- **WORK INSTRUCTIONS**
Using the records below, transcribe word for word the stretch from the line that contains "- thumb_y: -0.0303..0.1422" through the line that contains "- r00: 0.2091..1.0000", both end lines included, and nothing else.

- **SUPPLIED MATERIAL**
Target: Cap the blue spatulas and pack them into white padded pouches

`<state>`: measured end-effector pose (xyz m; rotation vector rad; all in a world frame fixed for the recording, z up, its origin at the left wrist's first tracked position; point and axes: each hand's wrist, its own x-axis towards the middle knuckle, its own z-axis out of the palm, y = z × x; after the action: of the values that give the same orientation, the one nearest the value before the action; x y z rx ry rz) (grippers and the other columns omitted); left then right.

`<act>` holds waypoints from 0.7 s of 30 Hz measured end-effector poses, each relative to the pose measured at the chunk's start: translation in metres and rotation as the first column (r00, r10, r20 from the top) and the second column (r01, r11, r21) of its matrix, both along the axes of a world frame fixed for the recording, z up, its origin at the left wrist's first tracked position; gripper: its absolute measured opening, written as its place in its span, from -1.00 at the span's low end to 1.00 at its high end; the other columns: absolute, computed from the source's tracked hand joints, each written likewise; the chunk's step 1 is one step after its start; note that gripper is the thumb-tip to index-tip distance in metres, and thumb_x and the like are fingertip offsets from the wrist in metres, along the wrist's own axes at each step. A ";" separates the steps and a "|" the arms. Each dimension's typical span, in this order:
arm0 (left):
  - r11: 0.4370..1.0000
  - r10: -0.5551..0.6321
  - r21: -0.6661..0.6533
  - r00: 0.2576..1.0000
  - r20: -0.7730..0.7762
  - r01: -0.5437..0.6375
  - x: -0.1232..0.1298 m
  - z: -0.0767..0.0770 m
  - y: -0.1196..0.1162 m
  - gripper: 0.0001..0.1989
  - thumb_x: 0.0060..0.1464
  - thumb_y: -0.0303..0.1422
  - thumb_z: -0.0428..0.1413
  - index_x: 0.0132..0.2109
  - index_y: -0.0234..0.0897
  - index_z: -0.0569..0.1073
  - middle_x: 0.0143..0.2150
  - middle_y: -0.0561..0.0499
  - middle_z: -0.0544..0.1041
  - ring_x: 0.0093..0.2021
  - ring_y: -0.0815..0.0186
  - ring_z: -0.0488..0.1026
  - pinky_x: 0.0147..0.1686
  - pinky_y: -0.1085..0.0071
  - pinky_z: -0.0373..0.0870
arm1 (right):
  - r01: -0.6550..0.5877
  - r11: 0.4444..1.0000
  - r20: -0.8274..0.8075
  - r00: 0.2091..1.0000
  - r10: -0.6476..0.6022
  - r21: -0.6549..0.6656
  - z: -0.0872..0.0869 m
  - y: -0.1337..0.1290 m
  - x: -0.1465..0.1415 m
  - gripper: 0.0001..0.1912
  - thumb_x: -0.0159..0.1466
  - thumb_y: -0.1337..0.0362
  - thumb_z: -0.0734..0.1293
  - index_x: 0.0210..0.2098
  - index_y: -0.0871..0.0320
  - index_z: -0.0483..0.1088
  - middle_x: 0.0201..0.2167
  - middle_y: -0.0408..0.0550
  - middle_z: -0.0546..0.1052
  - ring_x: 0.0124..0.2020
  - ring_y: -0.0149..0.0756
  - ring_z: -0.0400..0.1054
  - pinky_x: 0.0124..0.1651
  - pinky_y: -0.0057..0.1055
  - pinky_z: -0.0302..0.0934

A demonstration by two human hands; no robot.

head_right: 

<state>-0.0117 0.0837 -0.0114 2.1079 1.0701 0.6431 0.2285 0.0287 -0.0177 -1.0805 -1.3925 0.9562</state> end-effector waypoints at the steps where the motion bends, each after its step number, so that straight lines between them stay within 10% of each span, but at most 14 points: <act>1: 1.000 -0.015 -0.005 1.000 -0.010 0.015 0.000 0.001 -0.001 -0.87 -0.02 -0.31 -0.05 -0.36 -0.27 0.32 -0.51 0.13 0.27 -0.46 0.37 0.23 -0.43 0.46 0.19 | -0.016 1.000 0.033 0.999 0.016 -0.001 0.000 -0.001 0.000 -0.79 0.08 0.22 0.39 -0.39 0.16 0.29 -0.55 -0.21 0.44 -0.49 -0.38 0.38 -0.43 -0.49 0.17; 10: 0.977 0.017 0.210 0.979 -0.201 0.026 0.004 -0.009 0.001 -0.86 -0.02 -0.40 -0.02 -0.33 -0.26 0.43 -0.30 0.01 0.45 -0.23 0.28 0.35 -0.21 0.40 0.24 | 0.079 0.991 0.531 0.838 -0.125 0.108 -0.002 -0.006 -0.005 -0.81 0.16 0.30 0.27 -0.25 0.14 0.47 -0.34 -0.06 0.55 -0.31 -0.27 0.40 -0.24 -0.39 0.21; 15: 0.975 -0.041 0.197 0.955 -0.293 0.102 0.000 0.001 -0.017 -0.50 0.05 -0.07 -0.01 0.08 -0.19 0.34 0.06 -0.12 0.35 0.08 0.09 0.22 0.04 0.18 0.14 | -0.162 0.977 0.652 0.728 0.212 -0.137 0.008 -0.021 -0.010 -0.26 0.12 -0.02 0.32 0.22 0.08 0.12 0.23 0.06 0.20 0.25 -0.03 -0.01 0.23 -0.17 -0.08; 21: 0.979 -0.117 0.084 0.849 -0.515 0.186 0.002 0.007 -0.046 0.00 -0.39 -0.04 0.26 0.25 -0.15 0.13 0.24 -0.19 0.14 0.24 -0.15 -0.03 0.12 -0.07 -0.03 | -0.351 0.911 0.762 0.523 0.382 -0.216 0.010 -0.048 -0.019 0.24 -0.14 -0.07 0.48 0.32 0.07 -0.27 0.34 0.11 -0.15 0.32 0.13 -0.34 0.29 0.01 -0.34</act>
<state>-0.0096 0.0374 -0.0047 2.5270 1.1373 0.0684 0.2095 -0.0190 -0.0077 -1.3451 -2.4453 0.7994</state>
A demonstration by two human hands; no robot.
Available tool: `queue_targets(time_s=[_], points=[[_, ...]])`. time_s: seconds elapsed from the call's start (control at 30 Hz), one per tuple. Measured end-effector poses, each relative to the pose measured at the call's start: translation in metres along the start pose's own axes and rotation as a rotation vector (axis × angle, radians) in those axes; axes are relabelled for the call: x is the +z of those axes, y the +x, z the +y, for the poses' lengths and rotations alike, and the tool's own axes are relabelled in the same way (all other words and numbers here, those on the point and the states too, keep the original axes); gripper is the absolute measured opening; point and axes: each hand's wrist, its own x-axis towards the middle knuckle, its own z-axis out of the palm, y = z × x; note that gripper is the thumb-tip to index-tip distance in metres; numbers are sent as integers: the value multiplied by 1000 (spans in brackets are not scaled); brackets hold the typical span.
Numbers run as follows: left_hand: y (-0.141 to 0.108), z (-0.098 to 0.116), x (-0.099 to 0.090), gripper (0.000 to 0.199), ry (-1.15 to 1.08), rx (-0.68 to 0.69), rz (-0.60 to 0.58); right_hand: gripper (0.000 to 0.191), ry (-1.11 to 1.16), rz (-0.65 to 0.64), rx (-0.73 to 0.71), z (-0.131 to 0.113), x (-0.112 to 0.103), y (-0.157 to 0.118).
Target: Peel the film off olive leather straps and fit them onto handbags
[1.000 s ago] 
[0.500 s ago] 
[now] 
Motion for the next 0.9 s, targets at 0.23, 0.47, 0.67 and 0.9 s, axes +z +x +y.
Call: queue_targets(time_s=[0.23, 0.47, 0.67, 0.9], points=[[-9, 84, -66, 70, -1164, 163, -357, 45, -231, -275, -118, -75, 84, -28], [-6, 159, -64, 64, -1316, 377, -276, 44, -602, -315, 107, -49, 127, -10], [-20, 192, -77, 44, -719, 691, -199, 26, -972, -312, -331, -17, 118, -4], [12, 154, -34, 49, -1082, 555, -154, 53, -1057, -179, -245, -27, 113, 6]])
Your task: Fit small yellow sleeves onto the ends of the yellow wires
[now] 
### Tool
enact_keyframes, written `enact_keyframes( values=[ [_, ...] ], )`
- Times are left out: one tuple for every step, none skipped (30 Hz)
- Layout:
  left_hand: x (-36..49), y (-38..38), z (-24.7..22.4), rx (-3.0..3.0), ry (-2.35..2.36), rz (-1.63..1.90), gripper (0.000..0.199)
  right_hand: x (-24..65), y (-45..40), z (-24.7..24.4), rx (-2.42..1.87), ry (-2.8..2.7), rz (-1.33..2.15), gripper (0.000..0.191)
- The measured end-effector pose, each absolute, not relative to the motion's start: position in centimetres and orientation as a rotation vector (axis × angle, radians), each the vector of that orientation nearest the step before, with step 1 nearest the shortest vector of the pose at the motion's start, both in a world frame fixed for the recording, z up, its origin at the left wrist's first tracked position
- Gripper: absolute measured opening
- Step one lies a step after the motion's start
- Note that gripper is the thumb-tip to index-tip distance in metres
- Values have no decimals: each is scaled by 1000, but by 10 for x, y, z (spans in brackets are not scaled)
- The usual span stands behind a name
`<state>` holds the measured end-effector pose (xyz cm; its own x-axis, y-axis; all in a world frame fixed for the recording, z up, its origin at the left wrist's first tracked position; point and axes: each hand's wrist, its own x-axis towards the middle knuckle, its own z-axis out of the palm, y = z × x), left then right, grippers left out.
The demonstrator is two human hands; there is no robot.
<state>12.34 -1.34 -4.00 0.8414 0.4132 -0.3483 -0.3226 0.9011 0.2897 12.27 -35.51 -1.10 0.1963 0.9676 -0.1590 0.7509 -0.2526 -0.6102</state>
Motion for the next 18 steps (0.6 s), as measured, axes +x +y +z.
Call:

- **TASK RESULT**
  - thumb_y: -0.0303..0.1422
  - thumb_z: -0.0428..0.1413
  - index_x: 0.0132..0.2109
  - index_y: -0.0234..0.0897
  - index_z: -0.0569..0.1073
  - middle_x: 0.0143..0.2150
  - middle_y: -0.0561..0.0499
  - middle_z: -0.0544..0.1041
  - ring_x: 0.0093..0.2021
  - ring_y: -0.0815..0.0186
  - ring_z: -0.0488..0.1026
  - pinky_x: 0.0147..0.1686
  - pinky_y: -0.1085..0.0071
  - pinky_z: -0.0373..0.0870
arm1 (right):
  - r01: -0.6550..0.5877
  - r11: 0.4444..1.0000
  - r20: -0.8274..0.8075
  - r00: 0.2091..1.0000

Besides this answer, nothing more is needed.